Connecticut, however, saw it differently, and claimed that they had found a third party -- Peachtree Funding -- that might be willing to purchase Mrs. Lopes' annuity income stream for a lump sum.  On that basis, Mr. Lopes' Medicaid application was denied.

Mrs. Lopes subsequently filed suit in Federal court challenging Connecticut's denial of her husband's Medicaid application.  The District Court granted summary judgment in Mrs. Lopes' favor, holding that because the annuity is non-assignable, it is to be considered an income stream rather than a resource.  The state appealed the District Court's decision, and the case is now before the Second Circuit Court of Appeals.

What's especially interesting about this case is that the Second Circuit asked the U.S. Department of Health and Human Services ("HHS") to submit an amicus curiae ('friend of the court") brief summarizing the federal government's position as to the treatment of a non-assignable, immediate pay annuity.  In its brief, HHS stated unequivocally that such an annuity should be treated as a stream of income rather than a resource, and that so long as the appellate court were to hold that Mrs. Lopes' annuity was in fact non-assignable, then "the district court's decision should be affirmed."

One would hope that the Second Circuit pays heed to HHS' position and confirms that a properly structured non-cancellable, non-assignable immediate annuity is to be treated as an income stream rather than a resource for Medicaid eligibility purposes.

Click here to see the HHS brief in its entirety.

Monday, December 12, 2011

Democrats Fire First Volley in 2012 Estate Tax Debate

In late November Democratic Rep. Jim McDermott introduced the Sensible Estate Tax Act of 2011.  Under the bill, the federal estate tax exemption would revert to $1 million per person, an exemption amount that last was in effect in 2001. The exemption amount would be indexed for inflation, and McDermott's bill would continue "portability" under the current law that permits spouse's to use their deceased spouse's unused federal estate tax exemption -- thereby effectively allowing married couples to exempt up to $2 million from the imposition of federal estate tax. Under the proposal, the estate tax rate would jump from the current 35% to 55%, which is the same percentage that existed prior to the 2011 EGTRRA law. 
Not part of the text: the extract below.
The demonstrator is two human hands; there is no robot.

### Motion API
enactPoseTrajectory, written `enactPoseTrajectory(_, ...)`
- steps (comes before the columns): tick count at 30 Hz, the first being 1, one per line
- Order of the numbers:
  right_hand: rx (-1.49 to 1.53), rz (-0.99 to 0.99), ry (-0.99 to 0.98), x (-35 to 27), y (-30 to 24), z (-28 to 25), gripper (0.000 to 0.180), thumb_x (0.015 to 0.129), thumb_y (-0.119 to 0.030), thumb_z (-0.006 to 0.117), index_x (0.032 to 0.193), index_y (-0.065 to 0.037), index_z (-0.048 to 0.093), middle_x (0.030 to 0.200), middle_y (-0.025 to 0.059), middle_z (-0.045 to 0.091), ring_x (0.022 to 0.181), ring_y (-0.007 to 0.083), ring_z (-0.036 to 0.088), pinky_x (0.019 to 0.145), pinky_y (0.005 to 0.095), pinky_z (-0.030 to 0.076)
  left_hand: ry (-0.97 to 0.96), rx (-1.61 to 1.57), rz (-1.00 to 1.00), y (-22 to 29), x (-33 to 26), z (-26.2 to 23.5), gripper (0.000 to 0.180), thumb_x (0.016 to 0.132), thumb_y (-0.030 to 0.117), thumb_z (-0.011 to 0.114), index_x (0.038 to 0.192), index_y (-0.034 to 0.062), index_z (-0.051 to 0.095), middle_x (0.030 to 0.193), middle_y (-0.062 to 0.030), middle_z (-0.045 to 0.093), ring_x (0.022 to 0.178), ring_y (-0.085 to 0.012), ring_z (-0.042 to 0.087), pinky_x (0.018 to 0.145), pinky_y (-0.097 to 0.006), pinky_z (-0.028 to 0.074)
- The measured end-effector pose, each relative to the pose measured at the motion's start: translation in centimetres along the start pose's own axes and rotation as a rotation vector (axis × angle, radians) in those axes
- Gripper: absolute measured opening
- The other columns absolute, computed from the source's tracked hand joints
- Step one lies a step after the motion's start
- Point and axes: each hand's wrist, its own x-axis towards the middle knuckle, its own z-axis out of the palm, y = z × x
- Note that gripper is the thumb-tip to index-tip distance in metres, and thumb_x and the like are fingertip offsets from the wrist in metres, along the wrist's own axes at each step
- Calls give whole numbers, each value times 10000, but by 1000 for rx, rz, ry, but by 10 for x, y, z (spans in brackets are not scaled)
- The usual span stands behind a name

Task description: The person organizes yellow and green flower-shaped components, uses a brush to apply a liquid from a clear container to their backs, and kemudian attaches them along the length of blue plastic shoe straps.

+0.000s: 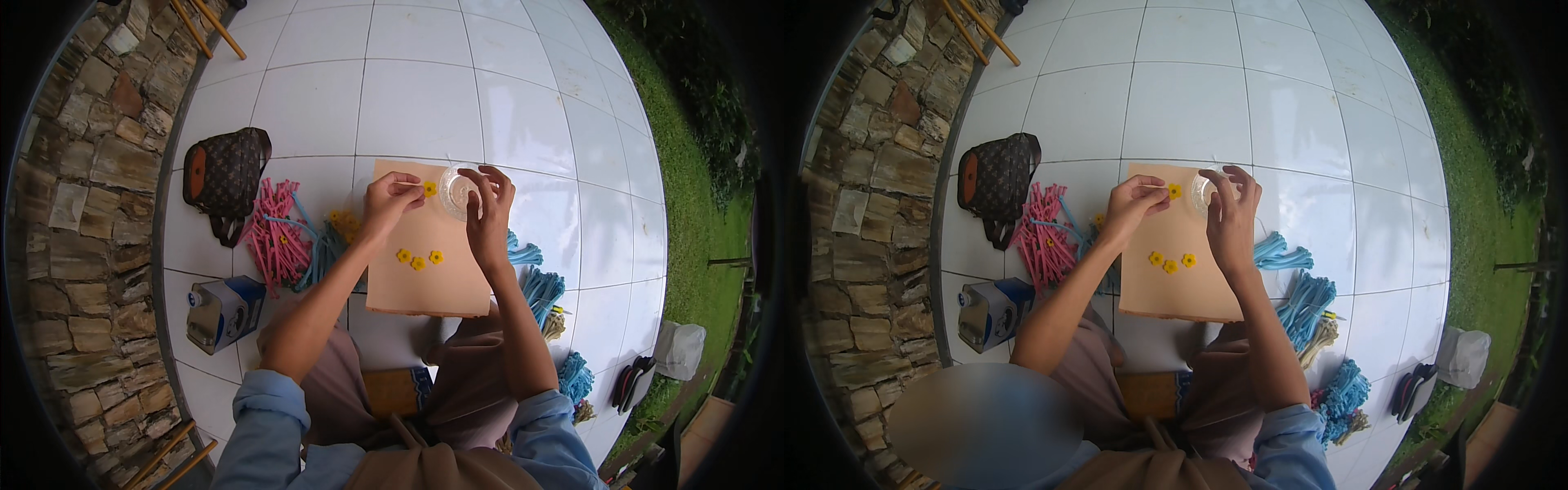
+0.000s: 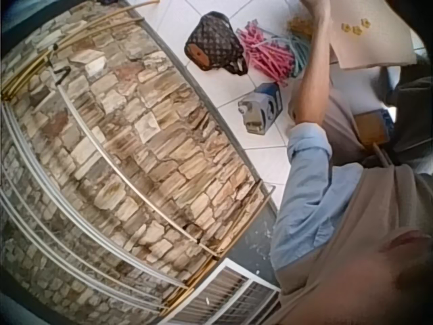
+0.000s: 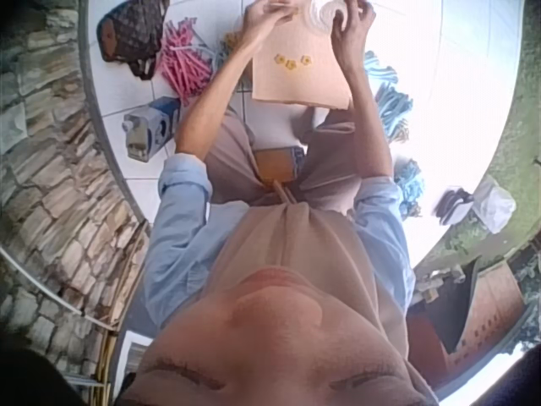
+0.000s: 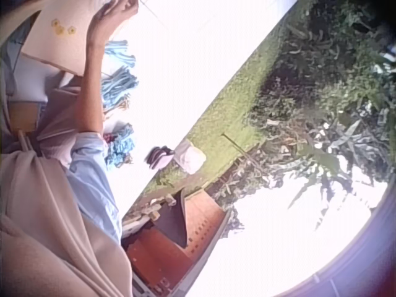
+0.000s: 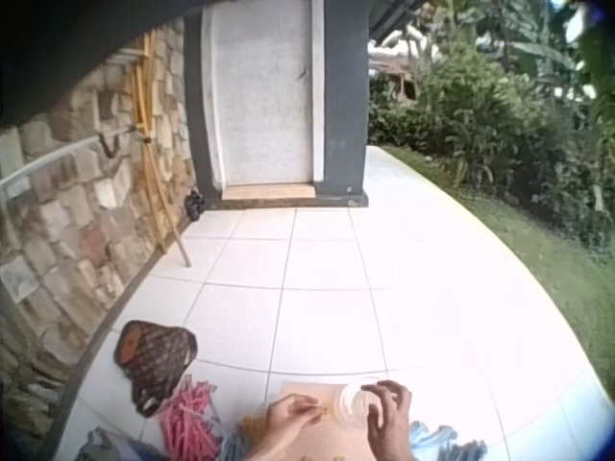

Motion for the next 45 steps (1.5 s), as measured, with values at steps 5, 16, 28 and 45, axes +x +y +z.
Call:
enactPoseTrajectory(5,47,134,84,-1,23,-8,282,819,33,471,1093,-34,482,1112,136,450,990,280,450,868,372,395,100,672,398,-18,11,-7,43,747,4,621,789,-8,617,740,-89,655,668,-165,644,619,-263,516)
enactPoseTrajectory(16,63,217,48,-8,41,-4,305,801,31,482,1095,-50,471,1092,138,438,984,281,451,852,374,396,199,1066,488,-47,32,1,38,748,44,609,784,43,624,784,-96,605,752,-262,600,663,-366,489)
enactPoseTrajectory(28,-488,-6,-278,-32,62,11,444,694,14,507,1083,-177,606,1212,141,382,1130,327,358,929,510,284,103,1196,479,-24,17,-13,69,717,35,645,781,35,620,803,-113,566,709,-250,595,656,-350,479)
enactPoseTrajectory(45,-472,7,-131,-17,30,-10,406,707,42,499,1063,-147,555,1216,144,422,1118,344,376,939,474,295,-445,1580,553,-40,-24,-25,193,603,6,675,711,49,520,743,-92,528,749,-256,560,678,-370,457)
The proposed legislation would also revive the state death tax credit, a devise that allowed the states that have a separate estate tax -- including New York -- to derive significant revenue by collecting a "pick-up" tax.

Even were the Democrats to control all three branches of government after the 2012 elections -- with a filibuster-proof majority in the Senate -- it is hard to envision a return to a $1 million federal estate tax exemption from the current $5 million exemption.  Of course if Congress does not act by December 31, 2012, then we will see an automatic reversion to the pre-EGTRRA exemption of $1 million, with a 55% rate. 

My guess is that the Democrats, after years of allowing the Republicans to set the agenda on this issue, are feeling emboldened to take a tougher stand given polling that seems to indicate that many people would like to see the deficit reduced by both spending cuts and higher taxes on the "wealthy."  But I believe that a $1 million exemption -- although it would likely only apply to approximately 3% of all estates -- is a non-starter.  Instead, a more likely outcome would be a $3.5 million exemption per person, with a continuation of portability.

That being said, a permanent repeal of the federal estate tax -- which seemed to be a real possibility just a few years ago -- appears to be highly unlikely as we head into 2012.